Assigned task | All of the lines below should be copied word for word.
== Segment start ==
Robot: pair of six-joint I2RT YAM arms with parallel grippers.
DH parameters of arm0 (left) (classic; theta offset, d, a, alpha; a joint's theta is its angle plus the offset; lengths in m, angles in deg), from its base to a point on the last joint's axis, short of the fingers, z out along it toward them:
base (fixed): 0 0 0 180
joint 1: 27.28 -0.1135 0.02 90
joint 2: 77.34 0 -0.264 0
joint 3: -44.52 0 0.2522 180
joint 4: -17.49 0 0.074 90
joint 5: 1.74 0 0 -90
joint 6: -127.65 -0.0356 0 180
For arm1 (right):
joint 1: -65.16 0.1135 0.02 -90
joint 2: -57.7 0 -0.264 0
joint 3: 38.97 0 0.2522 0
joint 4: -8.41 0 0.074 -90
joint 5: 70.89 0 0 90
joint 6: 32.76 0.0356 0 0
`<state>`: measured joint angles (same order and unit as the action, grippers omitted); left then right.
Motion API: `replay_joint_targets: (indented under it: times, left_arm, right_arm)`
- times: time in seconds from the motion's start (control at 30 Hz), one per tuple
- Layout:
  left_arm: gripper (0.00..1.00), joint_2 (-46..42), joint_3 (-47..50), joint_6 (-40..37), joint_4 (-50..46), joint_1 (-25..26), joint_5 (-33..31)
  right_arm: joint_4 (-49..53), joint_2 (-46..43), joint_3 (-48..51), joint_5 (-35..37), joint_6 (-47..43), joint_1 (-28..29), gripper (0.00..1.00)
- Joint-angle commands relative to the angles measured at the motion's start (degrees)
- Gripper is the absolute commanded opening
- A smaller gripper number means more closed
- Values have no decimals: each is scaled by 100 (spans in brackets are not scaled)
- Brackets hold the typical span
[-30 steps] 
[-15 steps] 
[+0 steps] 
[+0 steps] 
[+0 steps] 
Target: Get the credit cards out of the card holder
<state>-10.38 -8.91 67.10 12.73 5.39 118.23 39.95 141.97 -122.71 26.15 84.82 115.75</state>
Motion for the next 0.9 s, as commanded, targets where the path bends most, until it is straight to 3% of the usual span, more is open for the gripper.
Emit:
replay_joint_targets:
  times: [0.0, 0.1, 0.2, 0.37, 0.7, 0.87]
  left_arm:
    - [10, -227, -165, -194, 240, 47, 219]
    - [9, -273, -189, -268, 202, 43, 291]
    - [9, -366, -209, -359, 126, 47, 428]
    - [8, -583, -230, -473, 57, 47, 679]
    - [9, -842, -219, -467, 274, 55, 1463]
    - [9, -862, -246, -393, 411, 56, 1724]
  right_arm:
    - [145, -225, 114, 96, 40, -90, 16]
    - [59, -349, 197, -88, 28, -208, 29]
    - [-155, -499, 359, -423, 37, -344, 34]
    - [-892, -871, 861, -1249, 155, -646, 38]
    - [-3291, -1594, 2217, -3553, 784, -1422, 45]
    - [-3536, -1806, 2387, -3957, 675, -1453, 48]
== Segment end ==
Answer section |
Robot: pair of six-joint I2RT YAM arms with parallel grippers.
DH parameters of arm0 (left) (classic; theta offset, d, a, alpha; a joint's theta is its angle plus the offset; lengths in m, angles in deg), from its base to a point on the last joint's axis, short of the fingers, z out along it toward them:
base (fixed): 0 0 0 180
joint 1: 27.28 -0.1135 0.02 90
joint 2: 77.34 0 -0.264 0
joint 3: -44.52 0 0.2522 180
joint 4: -17.49 0 0.074 90
joint 5: 1.74 0 0 -90
joint 6: -127.65 -0.0356 0 180
For arm1 (right):
joint 1: -65.16 0.1135 0.02 -90
joint 2: -57.7 0 -0.264 0
joint 3: 38.97 0 0.2522 0
joint 4: -8.41 0 0.074 -90
joint 5: 70.89 0 0 90
joint 6: 32.76 0.0356 0 0
`<state>`: measured joint angles (same order and unit as the action, grippers omitted); left then right.
Motion API: `replay_joint_targets: (indented under it: times, left_arm, right_arm)`
- times: time in seconds from the motion's start (control at 30 Hz), one per tuple
- Layout:
  left_arm: gripper (0.00..1.00), joint_2 (-46..42), joint_3 (-47..50), joint_6 (-40..37), joint_4 (-50..46), joint_1 (-25..26), joint_5 (-33..31)
  right_arm: joint_4 (-49..53), joint_2 (-46..43), joint_3 (-48..51), joint_5 (-35..37), joint_6 (-47..43), joint_1 (-28..29), gripper (0.00..1.00)
- Joint-angle commands relative to the angles measured at the motion's start (degrees)
- Gripper is the absolute commanded opening
- A smaller gripper number means more closed
- Values have no decimals: each is scaled by 100 (spans in brackets are not scaled)
- Brackets hold the typical span
[-30 steps] 
[-15 steps] 
[+0 steps] 
[+0 steps] 
[+0 steps] 
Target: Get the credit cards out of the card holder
<state>-10.38 -8.91 67.10 12.73 5.39 118.23 39.95 141.97 -122.71 26.15 84.82 115.75</state>
Motion for the next 0.9 s, as commanded, targets where the path bends most, until it is straight to 3% of the usual span, more is open for the gripper.
Emit:
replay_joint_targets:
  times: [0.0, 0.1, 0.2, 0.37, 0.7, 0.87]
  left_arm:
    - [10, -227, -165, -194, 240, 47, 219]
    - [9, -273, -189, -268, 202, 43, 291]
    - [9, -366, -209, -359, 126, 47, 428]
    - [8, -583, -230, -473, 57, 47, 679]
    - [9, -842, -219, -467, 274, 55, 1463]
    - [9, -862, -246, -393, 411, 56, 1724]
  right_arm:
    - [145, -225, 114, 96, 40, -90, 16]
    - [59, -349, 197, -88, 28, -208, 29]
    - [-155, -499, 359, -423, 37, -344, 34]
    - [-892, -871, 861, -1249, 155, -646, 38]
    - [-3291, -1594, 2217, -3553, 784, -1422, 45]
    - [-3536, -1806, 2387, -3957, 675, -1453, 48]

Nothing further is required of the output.